London’s Arab mayor calls for zero tolerance for hate crimes following anti-Semitic incidents

Marcy Oster

Sadiq Khan

Sadiq Khan attending the press preview of “Harry Potter and The Cursed Child” at the Palace Theatre in London, July 30, 2016. (Rob Stothard/Getty Images)

(JTA) — The Arab mayor of London called for zero tolerance for hate crimes in the wake of a series of anti-Semitic incidents in the British capital.

Sadiq Khan met Monday evening with genocide survivors, including from the Holocaust, as part of the city’s programming surrounding International Holocaust Memorial Day on Jan. 27.

“I ask all Londoners to report any form of hate crime, no matter how trivial,” Khan told The Guardian newspaper. “A brick with a swastika on it thrown through a window of a Jewish home is not a trivial matter and needs to be addressed.”

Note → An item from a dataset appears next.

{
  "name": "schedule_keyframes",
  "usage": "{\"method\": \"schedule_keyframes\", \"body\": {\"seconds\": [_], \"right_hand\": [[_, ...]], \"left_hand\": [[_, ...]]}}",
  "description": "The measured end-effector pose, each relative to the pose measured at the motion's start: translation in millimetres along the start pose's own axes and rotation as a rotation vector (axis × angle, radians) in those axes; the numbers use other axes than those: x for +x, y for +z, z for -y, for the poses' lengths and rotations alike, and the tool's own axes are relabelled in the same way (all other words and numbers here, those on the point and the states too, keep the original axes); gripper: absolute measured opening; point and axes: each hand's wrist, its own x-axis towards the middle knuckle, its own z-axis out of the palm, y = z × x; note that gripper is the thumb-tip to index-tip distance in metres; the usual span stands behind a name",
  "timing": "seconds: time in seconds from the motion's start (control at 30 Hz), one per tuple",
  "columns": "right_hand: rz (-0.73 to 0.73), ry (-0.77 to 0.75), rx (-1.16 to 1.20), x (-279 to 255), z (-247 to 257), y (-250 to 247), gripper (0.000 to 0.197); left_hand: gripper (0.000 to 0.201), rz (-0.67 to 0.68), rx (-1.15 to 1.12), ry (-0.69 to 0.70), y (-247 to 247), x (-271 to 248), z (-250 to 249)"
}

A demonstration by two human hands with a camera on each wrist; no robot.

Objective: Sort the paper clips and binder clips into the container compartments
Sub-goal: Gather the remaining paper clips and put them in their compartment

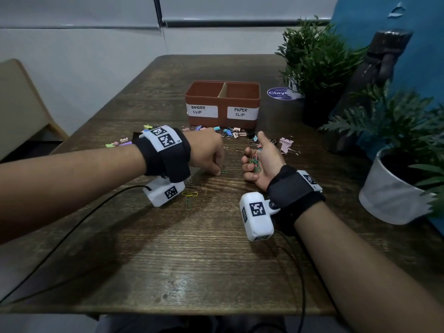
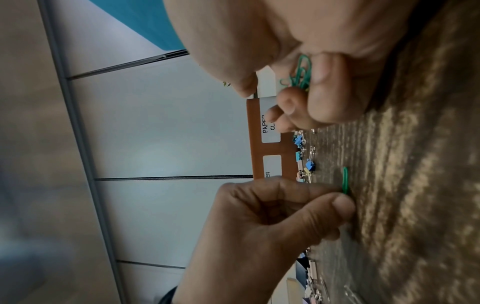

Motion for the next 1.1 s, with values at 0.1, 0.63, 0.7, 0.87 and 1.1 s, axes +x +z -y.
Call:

The incidents included a brick with images of swastikas and anti-Semitic messages thrown through the window of a Jewish home in the Edgware neighborhood on Saturday morning. Hours earlier in the same neighborhood, a group of identifiably Jewish people were pelted with eggs while walking home from Shabbat dinner.

Also, swastikas were discovered drawn on a property in the borough of Barnet; a city-owned garbage bin was defaced with anti-Jewish invective, and a poster for the film “Denial” was vandalized with graffiti. The film deals with Holocaust denier David Irving’s legal case against scholar Deborah Lipstadt, who won her case.

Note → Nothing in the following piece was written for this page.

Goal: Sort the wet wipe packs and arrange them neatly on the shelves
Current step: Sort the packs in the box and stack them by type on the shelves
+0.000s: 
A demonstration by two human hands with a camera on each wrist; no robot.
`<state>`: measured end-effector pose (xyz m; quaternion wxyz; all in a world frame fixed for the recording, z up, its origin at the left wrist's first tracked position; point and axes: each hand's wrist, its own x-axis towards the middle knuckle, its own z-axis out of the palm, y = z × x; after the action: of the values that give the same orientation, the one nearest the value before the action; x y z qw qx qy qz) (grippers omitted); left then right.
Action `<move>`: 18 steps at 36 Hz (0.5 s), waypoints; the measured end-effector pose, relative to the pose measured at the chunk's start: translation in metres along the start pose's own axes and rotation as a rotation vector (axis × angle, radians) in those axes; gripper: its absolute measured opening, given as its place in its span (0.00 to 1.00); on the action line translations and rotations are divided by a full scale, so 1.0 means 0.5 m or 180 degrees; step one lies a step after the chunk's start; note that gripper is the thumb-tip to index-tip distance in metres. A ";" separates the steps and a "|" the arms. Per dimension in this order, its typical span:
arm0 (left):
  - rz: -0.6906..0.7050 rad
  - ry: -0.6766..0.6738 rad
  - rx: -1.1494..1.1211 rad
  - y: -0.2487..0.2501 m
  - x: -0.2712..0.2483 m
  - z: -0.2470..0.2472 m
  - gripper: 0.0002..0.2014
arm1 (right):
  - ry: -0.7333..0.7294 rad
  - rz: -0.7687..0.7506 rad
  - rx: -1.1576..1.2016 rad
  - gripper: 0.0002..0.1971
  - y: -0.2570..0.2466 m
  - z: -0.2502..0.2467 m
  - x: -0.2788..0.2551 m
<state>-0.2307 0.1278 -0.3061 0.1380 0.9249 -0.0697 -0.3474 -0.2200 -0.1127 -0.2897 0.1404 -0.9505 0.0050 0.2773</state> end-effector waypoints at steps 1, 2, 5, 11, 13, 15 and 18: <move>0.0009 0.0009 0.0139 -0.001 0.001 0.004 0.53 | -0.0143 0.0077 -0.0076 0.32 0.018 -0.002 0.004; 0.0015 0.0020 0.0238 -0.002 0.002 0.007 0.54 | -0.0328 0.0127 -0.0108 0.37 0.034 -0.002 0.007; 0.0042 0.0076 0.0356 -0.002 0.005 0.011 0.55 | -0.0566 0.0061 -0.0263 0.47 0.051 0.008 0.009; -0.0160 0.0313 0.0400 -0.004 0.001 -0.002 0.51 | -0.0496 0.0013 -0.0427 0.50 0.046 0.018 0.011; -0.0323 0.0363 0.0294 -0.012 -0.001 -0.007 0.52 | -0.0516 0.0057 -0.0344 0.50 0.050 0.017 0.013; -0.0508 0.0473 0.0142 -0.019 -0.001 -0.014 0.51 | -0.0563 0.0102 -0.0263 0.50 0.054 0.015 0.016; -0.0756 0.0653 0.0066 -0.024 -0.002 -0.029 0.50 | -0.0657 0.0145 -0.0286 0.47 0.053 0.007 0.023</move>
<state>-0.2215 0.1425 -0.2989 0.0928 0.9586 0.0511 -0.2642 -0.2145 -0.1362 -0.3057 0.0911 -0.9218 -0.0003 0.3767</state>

The attacks were intended to “instill fear” in the Jewish community, the Shomrim volunteer security group told the Jewish Chronicle.

Scotland Yard said officers were investigating the incidents, the Evening Standard reported, including viewing footage from surveillance cameras near the incidents. Police also were adding patrols in the areas to reassure residents, according to the newspaper, citing Scotland Yard.

The London Metropolitan Police reportedly is investigating the incidents as hate crimes.